Trío para piano, violín y violonchelo, Maurice Ravel

En 1914, Maurice Ravel (1875- 1937) escribió este Trio, cuyos temas están tomados, según declaración del compositor, del folklore vasco.

El primer movimiento otorga el papel esencial al violín, que ex­pone el canto, mientras que los demás instrumentos crean una especie de fondo so­noro de brillantes irradiaciones.
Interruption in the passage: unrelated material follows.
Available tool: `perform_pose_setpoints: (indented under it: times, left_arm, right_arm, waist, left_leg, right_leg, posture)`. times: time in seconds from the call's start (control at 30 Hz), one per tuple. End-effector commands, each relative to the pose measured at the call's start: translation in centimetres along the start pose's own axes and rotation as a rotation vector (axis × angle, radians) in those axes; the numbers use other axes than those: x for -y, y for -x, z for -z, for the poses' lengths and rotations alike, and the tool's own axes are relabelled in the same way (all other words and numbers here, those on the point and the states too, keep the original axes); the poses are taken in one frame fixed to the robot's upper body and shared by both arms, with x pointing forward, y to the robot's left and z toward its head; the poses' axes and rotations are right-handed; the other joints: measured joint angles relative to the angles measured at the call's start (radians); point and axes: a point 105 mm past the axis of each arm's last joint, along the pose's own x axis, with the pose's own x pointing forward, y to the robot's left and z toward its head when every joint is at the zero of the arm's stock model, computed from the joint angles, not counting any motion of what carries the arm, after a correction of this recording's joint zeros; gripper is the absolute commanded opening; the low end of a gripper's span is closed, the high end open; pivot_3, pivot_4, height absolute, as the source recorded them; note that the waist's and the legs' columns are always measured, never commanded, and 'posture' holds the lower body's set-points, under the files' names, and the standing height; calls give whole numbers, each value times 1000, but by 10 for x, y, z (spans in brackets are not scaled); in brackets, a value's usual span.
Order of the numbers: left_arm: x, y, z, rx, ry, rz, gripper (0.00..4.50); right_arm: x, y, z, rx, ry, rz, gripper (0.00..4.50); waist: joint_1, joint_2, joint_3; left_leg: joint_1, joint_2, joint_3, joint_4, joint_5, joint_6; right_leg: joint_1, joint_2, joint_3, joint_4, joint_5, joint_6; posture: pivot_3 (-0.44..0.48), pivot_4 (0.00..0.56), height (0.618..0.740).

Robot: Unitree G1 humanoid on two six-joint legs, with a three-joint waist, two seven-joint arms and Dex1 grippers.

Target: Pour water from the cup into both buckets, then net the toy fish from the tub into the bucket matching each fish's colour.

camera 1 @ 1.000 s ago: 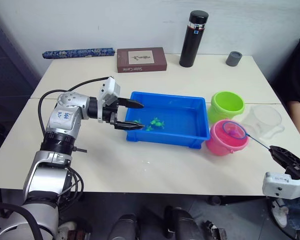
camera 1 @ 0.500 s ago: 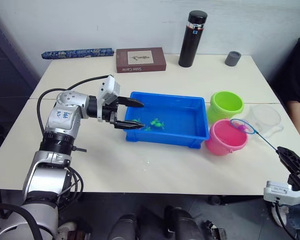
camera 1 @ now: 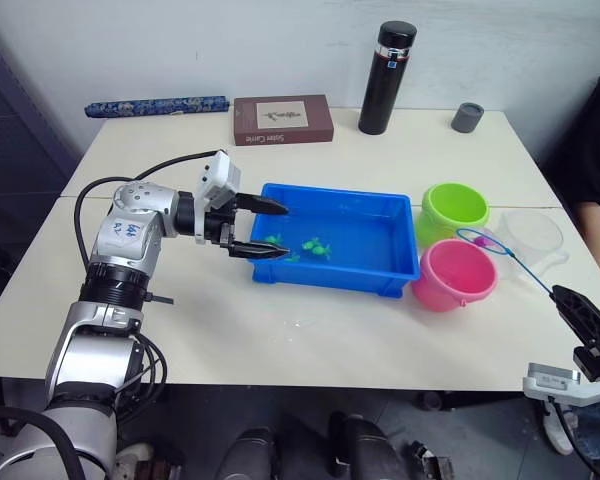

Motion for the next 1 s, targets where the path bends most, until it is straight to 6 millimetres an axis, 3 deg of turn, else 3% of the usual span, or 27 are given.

El segundo movimiento se titula «Pantoum», pues su construcción evoca el Pantoum, poema ma­layo en el que el segundo y cuarto versos de una estrofa reaparecen como primero y tercer versos de la estrofa siguiente. Ravel emplea aquí una armonización extremada­mente coloreada; los ritmos contrapuestos y el uso de la gama cromática crean un am­biente oriental de extrema fluidez y poesía. El tercer movimiento, «Adagio», resucita la antigua forma del pasacalle. Comienza como un movimiento perpetuo. La misma célula rítmica se repite incansablemente en los bajos, mientras que el violín y el violon­chelo reemprenden el tema en sordina antes que el piano, a su vez, no llegue a domi­narlo. Este tema se disgrega, se disuelve lentamente y se evapora.

El «Final» es una de las obras maestras de la música contem­poránea. Con tres instrumentos, Ravel da la impresión de tener toda una orquesta a su disposición. El piano domina este con­junto, y sobre él hace pasar un soplo de grandeza y suntuosidad maravillosas. Este Trío fue ejecutado en primera audición en 1915, en la Société de Musique Independante, por Casella, Enesco y Feuillard.